### WHAT TO DO:
Lines in the listing below that hold "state" are the ones to copy.

┄┄┄┄┄┄

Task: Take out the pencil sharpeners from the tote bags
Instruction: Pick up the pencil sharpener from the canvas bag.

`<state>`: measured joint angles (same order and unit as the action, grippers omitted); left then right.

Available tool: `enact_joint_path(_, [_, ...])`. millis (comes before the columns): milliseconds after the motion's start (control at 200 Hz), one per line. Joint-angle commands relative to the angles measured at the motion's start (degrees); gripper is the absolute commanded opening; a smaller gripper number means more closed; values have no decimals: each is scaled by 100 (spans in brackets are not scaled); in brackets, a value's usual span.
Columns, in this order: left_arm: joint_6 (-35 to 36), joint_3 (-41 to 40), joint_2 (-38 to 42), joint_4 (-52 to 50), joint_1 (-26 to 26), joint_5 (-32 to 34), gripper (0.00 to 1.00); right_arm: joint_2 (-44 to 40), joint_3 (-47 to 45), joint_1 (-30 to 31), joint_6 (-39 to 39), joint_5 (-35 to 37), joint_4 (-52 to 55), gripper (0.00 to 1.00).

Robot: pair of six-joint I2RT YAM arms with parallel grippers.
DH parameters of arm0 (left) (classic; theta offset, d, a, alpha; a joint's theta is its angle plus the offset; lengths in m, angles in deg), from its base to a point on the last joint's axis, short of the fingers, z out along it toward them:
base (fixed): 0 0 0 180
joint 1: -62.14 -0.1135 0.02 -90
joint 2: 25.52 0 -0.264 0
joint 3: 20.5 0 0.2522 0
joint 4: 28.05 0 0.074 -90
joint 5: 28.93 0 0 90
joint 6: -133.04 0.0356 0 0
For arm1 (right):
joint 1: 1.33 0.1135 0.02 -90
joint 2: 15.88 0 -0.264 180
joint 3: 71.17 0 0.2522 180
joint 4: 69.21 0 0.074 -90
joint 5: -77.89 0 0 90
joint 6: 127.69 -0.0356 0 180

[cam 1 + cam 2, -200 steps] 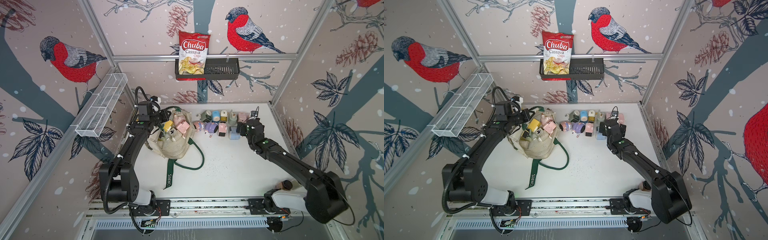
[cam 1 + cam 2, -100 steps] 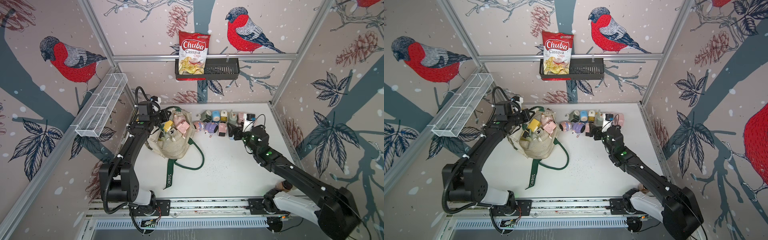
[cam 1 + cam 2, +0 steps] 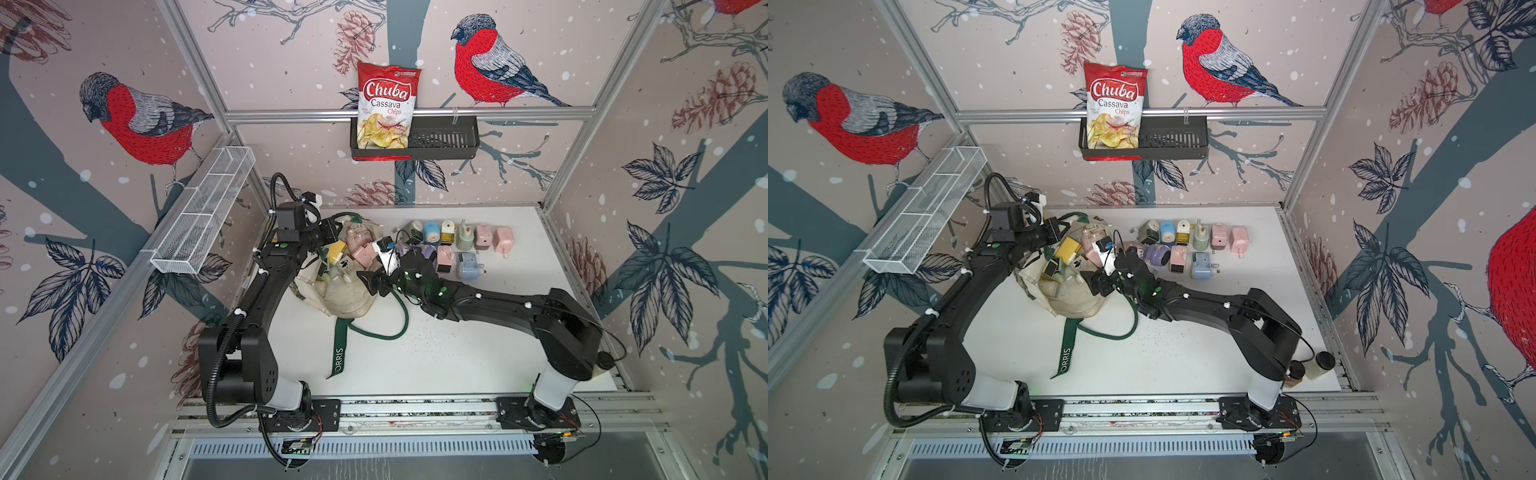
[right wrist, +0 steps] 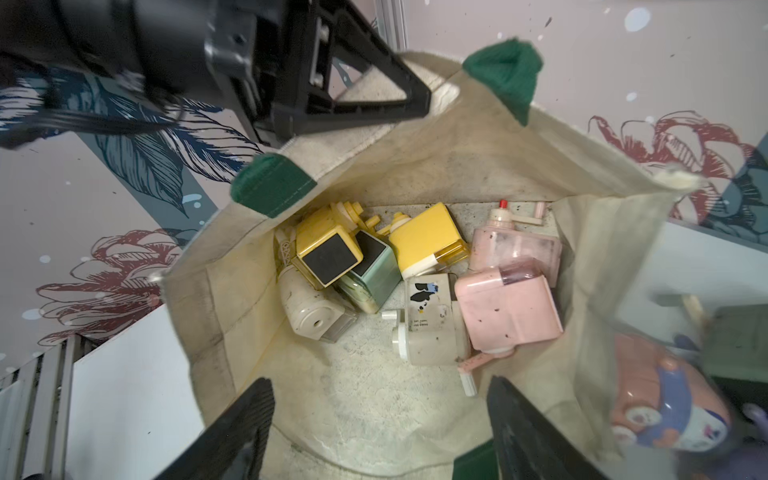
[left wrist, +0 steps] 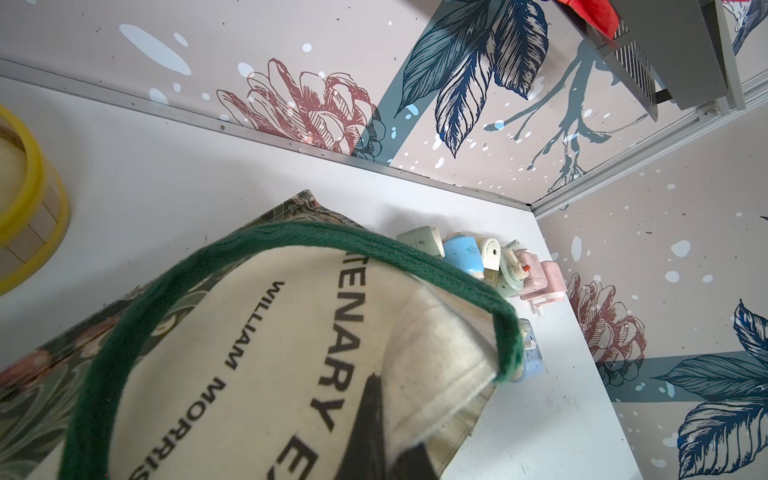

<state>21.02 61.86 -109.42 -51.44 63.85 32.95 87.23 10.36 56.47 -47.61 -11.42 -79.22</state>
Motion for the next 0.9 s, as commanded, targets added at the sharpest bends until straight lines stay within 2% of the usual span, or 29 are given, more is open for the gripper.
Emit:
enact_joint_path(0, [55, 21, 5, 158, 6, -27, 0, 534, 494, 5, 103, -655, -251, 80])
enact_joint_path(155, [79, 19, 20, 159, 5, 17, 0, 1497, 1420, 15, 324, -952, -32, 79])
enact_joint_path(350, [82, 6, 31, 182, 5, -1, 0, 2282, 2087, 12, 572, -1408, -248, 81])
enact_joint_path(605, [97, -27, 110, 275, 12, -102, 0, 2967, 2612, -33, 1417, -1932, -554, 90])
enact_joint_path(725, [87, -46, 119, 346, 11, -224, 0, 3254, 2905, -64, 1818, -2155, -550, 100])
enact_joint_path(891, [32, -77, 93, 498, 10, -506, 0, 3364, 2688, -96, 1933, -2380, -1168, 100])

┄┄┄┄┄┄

### EXERCISE SOLUTION:
`<state>`: measured joint angles (same order and unit as the action, grippers omitted); left then right.
<state>21.02 61.86 -109.42 -51.44 63.85 32.95 87.23 10.36 56.47 -47.61 -11.42 -79.22</state>

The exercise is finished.